### Task statement
I need the lines below from the one with "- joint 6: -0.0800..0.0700" down to the one with "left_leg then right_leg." reproduced exactly, both ends included, and nothing else.

(Saved entries)
%%

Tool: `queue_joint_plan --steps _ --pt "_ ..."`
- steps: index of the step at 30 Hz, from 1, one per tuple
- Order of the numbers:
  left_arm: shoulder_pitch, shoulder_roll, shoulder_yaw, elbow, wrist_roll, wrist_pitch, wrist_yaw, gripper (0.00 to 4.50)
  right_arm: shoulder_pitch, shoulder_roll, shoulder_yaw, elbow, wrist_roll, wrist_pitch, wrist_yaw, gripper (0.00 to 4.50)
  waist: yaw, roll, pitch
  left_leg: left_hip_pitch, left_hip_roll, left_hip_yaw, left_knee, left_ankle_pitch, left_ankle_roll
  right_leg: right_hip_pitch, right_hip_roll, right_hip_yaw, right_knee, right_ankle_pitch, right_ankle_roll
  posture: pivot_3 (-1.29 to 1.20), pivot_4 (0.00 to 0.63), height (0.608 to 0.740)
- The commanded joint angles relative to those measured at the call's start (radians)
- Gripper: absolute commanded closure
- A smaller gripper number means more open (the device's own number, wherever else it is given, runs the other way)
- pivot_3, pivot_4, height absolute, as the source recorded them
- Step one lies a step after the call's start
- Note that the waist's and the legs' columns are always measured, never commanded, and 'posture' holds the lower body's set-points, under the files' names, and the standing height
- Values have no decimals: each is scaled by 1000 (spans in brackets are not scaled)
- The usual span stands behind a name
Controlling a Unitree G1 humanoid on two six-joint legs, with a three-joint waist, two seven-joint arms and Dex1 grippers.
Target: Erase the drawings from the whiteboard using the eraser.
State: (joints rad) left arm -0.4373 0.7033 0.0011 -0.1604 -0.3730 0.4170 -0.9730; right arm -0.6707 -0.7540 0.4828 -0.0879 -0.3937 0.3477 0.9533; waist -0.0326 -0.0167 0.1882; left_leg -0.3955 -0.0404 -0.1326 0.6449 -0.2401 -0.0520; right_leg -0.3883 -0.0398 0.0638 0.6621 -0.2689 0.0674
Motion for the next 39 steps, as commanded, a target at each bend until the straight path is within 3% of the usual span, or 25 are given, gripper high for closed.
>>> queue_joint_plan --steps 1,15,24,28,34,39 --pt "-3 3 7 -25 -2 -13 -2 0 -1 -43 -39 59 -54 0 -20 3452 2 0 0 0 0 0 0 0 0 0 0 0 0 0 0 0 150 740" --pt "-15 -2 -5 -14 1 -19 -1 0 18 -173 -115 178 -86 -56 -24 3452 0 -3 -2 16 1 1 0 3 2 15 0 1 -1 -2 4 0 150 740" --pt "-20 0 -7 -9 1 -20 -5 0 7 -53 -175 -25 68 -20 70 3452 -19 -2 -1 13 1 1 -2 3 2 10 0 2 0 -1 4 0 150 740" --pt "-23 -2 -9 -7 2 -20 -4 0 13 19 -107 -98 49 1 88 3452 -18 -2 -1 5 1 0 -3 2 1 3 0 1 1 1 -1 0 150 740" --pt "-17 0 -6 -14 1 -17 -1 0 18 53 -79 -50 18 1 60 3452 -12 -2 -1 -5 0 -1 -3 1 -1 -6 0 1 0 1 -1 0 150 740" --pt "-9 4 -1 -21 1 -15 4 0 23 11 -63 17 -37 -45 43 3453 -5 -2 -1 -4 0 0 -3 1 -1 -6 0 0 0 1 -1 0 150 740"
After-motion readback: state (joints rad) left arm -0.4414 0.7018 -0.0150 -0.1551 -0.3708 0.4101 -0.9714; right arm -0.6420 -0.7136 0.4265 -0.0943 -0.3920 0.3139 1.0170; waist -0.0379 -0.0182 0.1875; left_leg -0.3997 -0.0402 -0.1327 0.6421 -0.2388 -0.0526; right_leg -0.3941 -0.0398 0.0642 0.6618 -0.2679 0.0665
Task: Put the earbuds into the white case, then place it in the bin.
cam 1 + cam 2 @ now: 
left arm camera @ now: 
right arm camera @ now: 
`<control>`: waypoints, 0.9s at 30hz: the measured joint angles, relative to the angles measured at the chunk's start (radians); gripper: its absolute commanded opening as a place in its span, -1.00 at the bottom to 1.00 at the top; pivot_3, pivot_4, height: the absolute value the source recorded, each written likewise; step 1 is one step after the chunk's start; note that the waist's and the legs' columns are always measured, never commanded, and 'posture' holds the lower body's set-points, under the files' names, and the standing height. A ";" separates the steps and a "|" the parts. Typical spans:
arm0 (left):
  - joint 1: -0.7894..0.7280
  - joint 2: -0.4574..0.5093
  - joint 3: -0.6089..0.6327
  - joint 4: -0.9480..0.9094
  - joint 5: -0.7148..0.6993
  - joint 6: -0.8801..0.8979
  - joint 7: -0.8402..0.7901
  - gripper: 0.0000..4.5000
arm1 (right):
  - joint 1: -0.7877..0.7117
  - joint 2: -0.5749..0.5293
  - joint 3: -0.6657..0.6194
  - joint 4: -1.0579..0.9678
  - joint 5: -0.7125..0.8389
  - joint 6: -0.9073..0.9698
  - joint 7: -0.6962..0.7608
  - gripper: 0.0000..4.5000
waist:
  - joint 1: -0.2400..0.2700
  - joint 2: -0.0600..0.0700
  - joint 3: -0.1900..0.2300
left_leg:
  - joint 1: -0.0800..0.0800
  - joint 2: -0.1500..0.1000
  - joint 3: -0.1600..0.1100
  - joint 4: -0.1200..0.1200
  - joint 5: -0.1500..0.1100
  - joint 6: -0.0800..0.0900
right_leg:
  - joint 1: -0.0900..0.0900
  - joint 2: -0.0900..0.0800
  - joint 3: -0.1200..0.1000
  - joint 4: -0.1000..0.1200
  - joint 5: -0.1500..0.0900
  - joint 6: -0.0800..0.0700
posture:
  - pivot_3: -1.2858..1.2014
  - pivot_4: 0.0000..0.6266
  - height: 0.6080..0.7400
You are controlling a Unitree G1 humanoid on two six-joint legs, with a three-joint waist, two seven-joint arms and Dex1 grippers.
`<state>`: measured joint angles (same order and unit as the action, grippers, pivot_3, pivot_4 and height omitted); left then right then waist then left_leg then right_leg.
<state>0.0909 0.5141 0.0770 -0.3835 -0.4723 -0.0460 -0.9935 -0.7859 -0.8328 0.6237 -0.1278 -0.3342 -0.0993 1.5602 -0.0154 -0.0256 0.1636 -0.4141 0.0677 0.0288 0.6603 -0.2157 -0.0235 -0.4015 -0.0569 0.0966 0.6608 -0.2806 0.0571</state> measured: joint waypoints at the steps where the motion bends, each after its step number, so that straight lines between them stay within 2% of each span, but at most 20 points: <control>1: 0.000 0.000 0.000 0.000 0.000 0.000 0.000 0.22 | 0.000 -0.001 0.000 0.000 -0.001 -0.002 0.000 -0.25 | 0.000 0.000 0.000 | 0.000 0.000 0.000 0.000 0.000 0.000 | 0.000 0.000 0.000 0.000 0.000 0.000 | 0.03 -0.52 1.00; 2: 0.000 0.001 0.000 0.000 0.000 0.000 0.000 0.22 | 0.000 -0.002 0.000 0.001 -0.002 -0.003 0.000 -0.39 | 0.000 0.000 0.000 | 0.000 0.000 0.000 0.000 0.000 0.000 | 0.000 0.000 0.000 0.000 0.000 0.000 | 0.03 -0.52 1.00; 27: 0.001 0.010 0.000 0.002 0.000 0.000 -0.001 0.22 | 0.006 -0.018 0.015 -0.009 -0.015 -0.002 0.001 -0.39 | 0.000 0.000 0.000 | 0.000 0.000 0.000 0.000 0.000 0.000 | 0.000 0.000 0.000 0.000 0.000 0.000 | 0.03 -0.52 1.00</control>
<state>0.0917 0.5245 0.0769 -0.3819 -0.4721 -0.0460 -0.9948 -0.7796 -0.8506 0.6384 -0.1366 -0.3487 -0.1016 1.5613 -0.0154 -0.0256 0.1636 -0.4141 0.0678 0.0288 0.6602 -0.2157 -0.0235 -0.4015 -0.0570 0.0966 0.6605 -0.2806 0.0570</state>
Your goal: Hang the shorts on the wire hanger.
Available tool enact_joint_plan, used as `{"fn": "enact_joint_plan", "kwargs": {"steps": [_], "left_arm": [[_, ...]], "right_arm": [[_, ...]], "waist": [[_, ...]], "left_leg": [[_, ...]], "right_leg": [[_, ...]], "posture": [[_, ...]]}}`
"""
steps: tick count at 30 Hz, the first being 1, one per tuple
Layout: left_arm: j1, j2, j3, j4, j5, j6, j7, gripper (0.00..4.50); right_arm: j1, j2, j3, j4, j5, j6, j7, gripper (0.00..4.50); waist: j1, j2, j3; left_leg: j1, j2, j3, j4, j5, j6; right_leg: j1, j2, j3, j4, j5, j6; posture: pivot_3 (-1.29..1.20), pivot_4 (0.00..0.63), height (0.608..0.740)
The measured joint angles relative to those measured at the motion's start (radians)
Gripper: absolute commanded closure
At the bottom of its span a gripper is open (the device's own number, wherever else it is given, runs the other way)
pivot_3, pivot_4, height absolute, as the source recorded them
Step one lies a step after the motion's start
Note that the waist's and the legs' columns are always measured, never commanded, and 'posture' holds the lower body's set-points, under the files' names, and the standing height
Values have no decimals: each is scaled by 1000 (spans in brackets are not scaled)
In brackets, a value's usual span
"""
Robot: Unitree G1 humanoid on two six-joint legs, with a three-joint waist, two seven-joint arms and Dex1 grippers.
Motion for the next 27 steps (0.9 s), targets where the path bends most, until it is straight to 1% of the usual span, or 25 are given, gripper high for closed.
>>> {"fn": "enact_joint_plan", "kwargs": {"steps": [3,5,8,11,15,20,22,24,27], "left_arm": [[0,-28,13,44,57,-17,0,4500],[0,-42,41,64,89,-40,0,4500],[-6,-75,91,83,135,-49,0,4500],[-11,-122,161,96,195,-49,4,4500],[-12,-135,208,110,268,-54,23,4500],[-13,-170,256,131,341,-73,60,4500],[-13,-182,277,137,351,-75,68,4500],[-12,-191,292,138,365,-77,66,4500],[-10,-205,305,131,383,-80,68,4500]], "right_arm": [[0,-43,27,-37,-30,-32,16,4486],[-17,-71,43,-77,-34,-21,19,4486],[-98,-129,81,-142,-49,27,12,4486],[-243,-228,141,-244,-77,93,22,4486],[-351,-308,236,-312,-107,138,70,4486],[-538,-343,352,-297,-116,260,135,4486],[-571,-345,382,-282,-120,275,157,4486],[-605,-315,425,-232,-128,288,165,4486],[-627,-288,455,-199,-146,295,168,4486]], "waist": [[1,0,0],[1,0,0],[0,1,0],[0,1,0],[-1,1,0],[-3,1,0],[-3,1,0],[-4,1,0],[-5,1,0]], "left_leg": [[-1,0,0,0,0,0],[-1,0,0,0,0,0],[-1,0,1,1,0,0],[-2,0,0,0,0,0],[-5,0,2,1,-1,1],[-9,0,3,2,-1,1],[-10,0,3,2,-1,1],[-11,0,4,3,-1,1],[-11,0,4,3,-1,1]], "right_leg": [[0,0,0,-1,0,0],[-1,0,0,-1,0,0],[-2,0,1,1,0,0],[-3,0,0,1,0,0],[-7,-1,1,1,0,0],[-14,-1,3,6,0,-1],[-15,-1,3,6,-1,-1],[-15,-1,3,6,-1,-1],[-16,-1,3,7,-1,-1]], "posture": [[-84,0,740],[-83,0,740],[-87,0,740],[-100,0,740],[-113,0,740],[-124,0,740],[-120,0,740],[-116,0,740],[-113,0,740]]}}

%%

### Problem solution
  - joint 6: -0.0800..0.0700
posture:
  - pivot_3: -1.2858..1.2014
  - pivot_4: 0.0000..0.6266
  - height: 0.6080..0.7400
You are controlling a Unitree G1 humanoid on two six-joint legs, with a three-joint waist, two seven-joint arms and Dex1 grippers.
`<state>`: measured joint angles (same order and unit as the action, grippers, pivot_3, pivot_4 and height omitted); left then right then waist then left_leg then right_leg.

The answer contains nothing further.